• [Problem]
Look below for the line that contains "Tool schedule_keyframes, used", then copy it and each following line exactly, through and including the line that contains "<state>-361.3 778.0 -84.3".

• [Data provided]
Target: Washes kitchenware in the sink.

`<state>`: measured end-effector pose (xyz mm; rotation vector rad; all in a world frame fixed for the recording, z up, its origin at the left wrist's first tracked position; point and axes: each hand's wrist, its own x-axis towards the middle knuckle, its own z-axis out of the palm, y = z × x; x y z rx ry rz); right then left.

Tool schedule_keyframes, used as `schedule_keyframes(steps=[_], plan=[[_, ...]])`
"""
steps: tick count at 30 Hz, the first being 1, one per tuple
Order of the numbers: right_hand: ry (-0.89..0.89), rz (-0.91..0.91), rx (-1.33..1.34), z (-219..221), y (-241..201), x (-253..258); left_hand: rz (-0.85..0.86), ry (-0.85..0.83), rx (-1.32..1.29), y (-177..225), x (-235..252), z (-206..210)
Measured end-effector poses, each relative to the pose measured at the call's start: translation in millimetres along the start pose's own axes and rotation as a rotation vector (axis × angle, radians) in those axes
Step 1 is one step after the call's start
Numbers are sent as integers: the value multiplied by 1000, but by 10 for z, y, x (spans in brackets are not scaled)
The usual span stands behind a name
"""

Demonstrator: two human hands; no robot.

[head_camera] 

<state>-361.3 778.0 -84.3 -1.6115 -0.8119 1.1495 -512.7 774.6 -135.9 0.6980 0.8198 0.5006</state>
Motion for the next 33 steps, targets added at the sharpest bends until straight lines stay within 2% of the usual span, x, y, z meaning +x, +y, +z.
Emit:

• [Task answer]
Tool schedule_keyframes, used as `schedule_keyframes(steps=[_], plan=[[_, ...]])`
"""
steps: tick count at 30 Hz, the first being 1, one per tuple
Order of the numbers: right_hand: ry (-0.89..0.89), rz (-0.91..0.91), rx (-1.33..1.34), z (-219..221), y (-241..201), x (-253..258); left_hand: rz (-0.85..0.86), ry (-0.85..0.83), rx (-1.32..1.29), y (-177..225), x (-235..252), z (-206..210)
Measured end-effector poses, each relative to the pose measured at the call's start: translation in millimetres along the start pose's own axes and rotation as a rotation vector (axis × angle, radians) in those axes
Step 1 is one step after the call's start
Numbers are sent as integers: the value multiplied by 1000, but by 10 for z, y, x (spans in brackets are not scaled)
The usual span stands behind a name
"""

Demonstrator: two human hands; no robot.

[head_camera] 

<state>-361.3 778.0 -84.3 -1.6115 -0.8119 1.1495 -512.7 774.6 -135.9 0.6980 0.8198 0.5006</state>

No further output is given for this exercise.